What the exercise asks - Where in the material does the word "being" appear? Copy each line that has it.

Dataset records -
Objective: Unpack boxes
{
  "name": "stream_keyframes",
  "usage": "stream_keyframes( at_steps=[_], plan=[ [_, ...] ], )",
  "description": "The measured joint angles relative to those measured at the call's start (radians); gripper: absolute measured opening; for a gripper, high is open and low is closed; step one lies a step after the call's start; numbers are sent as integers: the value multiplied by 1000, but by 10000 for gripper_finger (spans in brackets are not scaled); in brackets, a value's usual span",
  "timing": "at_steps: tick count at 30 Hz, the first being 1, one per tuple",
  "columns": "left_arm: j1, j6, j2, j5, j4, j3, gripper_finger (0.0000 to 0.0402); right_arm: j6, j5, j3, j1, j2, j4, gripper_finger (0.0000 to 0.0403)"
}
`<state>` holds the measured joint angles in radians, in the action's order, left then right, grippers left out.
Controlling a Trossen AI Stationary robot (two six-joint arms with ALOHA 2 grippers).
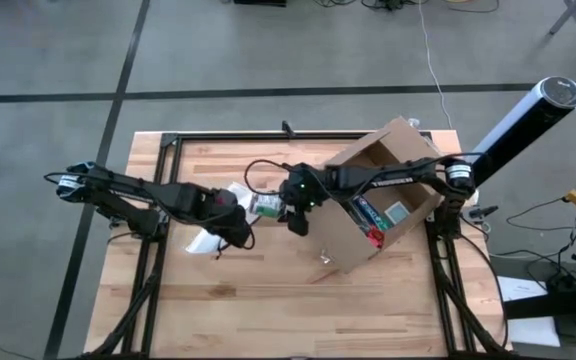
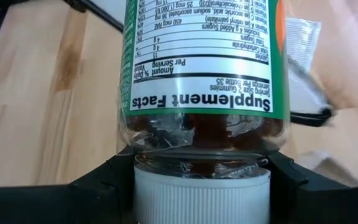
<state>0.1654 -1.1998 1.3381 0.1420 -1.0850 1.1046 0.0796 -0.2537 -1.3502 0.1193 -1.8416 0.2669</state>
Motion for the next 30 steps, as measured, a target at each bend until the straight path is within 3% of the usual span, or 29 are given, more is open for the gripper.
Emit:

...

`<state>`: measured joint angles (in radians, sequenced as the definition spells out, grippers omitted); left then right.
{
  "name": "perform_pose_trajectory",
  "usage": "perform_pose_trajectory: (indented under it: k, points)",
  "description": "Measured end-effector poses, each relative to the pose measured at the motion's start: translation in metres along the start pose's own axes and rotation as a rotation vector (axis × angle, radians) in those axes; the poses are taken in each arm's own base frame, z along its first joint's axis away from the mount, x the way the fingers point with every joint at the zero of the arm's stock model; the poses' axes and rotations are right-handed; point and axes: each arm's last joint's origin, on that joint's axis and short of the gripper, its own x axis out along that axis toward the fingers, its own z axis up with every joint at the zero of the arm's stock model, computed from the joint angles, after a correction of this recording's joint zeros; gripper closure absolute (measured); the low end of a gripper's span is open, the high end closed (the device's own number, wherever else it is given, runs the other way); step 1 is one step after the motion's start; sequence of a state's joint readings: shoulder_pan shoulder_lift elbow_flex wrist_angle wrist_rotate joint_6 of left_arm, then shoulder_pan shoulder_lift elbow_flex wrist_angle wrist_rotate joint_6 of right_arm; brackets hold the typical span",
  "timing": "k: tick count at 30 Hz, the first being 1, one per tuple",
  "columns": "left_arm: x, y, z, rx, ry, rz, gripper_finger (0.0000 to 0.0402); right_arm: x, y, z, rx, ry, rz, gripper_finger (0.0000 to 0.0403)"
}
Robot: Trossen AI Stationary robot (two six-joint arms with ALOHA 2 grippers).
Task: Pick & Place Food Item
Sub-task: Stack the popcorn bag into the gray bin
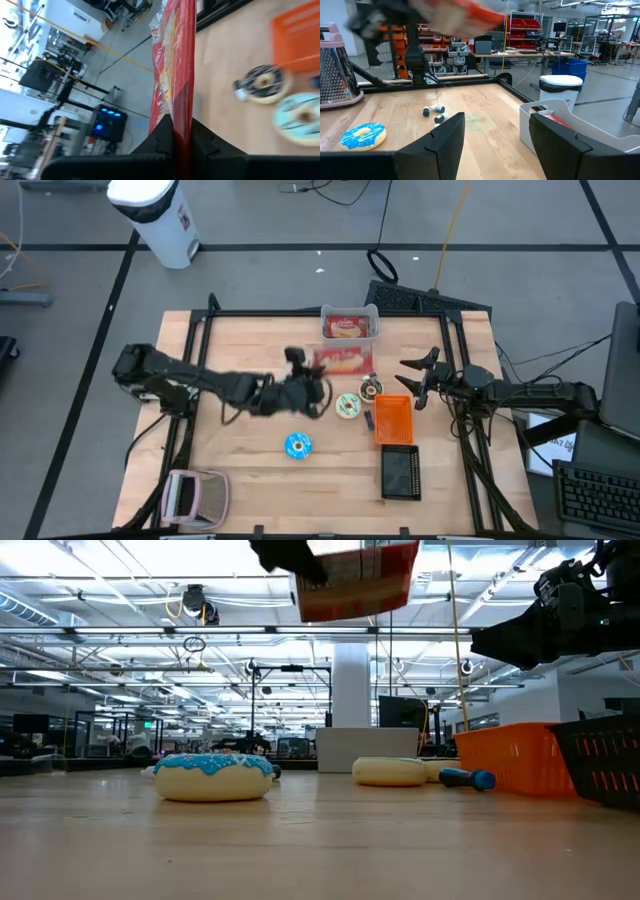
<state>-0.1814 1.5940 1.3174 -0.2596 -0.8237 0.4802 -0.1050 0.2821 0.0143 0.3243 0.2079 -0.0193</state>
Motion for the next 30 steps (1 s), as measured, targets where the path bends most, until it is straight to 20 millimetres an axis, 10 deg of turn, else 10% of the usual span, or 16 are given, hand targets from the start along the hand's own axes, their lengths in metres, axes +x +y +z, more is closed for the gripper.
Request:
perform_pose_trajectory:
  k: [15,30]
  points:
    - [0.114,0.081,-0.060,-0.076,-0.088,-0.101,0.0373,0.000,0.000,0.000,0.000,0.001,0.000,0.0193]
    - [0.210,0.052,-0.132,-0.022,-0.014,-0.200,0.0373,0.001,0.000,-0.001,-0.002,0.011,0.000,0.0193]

Task answer -
  "timing": "at_steps: tick count at 30 Hz, the first being 1, one per tuple",
  "timing": "k: tick count at 30 Hz, the first being 1, one per tuple",

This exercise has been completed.